Information supplied ::
--- START ---

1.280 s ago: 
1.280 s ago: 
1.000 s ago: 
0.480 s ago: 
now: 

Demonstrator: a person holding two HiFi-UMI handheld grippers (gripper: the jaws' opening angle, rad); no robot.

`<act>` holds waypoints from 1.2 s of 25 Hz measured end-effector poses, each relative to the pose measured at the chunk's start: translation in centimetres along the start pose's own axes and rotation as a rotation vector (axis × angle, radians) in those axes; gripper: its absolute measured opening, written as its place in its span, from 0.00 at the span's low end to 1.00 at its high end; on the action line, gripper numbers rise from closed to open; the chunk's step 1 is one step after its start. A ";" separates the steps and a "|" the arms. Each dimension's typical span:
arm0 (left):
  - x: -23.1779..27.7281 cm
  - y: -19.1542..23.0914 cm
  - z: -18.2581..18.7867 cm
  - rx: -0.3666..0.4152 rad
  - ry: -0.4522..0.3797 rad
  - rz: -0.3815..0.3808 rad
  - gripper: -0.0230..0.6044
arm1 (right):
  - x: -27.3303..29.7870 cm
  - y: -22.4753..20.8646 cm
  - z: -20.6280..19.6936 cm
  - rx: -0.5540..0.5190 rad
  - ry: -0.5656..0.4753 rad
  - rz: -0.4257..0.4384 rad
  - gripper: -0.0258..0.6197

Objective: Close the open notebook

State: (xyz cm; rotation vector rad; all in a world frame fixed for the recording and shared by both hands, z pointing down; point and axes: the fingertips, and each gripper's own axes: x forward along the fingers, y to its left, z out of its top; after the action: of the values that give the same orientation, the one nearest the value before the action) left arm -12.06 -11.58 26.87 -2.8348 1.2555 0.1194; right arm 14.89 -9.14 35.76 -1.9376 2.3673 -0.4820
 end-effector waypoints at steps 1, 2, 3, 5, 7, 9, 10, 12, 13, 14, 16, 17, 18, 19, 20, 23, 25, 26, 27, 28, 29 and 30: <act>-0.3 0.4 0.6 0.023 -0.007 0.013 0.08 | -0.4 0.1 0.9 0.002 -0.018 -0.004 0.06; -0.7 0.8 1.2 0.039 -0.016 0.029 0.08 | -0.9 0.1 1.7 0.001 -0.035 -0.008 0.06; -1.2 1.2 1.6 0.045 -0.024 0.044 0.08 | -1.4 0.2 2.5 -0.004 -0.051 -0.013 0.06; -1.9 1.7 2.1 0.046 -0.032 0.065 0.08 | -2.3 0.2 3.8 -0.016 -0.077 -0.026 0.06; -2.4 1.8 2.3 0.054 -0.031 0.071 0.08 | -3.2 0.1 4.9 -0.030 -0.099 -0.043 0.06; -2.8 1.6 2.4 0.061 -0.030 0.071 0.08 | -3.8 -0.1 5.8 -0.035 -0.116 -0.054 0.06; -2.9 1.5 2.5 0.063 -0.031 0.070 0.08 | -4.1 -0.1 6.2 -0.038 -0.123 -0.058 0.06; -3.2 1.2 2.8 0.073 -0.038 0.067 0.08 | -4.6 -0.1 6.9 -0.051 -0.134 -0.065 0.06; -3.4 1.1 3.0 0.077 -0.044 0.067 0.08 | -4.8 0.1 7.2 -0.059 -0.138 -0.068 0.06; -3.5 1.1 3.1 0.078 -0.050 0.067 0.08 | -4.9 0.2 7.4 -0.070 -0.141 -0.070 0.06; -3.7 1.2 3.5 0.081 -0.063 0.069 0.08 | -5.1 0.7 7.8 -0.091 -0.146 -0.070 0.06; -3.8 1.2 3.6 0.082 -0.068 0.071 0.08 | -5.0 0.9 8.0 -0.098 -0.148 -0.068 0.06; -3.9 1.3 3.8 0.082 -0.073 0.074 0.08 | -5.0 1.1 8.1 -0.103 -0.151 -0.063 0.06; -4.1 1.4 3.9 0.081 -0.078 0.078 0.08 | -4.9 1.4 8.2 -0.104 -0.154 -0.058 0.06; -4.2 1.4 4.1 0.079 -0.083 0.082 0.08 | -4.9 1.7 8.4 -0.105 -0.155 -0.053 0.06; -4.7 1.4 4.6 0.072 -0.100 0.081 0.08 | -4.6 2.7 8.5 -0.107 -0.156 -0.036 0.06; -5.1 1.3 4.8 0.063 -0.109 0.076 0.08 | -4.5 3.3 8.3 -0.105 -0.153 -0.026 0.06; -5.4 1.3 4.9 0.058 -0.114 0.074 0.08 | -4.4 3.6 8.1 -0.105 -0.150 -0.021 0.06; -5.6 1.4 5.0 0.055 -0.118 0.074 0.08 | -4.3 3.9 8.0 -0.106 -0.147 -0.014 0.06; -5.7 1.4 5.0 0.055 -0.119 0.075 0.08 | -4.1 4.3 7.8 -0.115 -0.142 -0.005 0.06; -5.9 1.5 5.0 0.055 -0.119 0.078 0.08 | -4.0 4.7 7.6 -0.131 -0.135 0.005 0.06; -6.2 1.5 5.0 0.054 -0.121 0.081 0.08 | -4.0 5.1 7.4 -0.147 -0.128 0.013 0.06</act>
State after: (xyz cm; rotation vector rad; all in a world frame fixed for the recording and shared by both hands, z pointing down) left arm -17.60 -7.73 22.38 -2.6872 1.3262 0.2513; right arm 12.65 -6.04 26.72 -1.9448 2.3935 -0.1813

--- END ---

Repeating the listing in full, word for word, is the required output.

1.280 s ago: 
1.280 s ago: 
1.000 s ago: 
0.480 s ago: 
now: 

Demonstrator: a person holding two HiFi-UMI handheld grippers (gripper: the jaws' opening angle, rad); no robot.

`<act>` holds waypoints from 1.2 s of 25 Hz measured end-effector poses, each relative to the pose measured at the chunk's start: translation in centimetres along the start pose's own axes and rotation as a rotation vector (axis × angle, radians) in those axes; gripper: its absolute measured opening, written as its place in its span, from 0.00 at the span's low end to 1.00 at its high end; on the action line, gripper numbers rise from closed to open; the chunk's step 1 is one step after its start. A ";" separates the steps and a "|" the arms. Each dimension's typical span:
arm0 (left):
  - x: -23.1779..27.7281 cm
  - y: -19.1542..23.0914 cm
  - z: -18.2581..18.7867 cm
  - rx: -0.3666..0.4152 rad
  - ry: -0.4522..0.3797 rad
  - rz: -0.3815..0.3808 rad
  - gripper: -0.0230..0.6044
arm1 (right):
  - x: -27.3303..29.7870 cm
  - y: -22.4753..20.8646 cm
  - z: -20.6280..19.6936 cm
  - rx: -0.5540..0.5190 rad
  - ry: -0.5656..0.4753 rad
  - rz: -0.4257..0.4384 rad
  - gripper: -0.0258..0.6197

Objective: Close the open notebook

State: (xyz cm; rotation vector rad; all in a world frame fixed for the recording and shared by both hands, z pointing down; point and axes: the fingertips, and each gripper's own axes: x forward along the fingers, y to its left, z out of its top; after the action: of the values that give the same orientation, the one nearest the value before the action) left arm -12.06 -11.58 26.87 -2.8348 1.2555 0.1194; right arm 14.89 -9.14 35.76 -1.9376 2.3673 -0.4820
 end-effector waypoints at steps 1, 2, 3, 5, 7, 9, 10, 12, 13, 14, 16, 17, 18, 19, 20, 23, 25, 26, 27, 28, 29 and 30: <act>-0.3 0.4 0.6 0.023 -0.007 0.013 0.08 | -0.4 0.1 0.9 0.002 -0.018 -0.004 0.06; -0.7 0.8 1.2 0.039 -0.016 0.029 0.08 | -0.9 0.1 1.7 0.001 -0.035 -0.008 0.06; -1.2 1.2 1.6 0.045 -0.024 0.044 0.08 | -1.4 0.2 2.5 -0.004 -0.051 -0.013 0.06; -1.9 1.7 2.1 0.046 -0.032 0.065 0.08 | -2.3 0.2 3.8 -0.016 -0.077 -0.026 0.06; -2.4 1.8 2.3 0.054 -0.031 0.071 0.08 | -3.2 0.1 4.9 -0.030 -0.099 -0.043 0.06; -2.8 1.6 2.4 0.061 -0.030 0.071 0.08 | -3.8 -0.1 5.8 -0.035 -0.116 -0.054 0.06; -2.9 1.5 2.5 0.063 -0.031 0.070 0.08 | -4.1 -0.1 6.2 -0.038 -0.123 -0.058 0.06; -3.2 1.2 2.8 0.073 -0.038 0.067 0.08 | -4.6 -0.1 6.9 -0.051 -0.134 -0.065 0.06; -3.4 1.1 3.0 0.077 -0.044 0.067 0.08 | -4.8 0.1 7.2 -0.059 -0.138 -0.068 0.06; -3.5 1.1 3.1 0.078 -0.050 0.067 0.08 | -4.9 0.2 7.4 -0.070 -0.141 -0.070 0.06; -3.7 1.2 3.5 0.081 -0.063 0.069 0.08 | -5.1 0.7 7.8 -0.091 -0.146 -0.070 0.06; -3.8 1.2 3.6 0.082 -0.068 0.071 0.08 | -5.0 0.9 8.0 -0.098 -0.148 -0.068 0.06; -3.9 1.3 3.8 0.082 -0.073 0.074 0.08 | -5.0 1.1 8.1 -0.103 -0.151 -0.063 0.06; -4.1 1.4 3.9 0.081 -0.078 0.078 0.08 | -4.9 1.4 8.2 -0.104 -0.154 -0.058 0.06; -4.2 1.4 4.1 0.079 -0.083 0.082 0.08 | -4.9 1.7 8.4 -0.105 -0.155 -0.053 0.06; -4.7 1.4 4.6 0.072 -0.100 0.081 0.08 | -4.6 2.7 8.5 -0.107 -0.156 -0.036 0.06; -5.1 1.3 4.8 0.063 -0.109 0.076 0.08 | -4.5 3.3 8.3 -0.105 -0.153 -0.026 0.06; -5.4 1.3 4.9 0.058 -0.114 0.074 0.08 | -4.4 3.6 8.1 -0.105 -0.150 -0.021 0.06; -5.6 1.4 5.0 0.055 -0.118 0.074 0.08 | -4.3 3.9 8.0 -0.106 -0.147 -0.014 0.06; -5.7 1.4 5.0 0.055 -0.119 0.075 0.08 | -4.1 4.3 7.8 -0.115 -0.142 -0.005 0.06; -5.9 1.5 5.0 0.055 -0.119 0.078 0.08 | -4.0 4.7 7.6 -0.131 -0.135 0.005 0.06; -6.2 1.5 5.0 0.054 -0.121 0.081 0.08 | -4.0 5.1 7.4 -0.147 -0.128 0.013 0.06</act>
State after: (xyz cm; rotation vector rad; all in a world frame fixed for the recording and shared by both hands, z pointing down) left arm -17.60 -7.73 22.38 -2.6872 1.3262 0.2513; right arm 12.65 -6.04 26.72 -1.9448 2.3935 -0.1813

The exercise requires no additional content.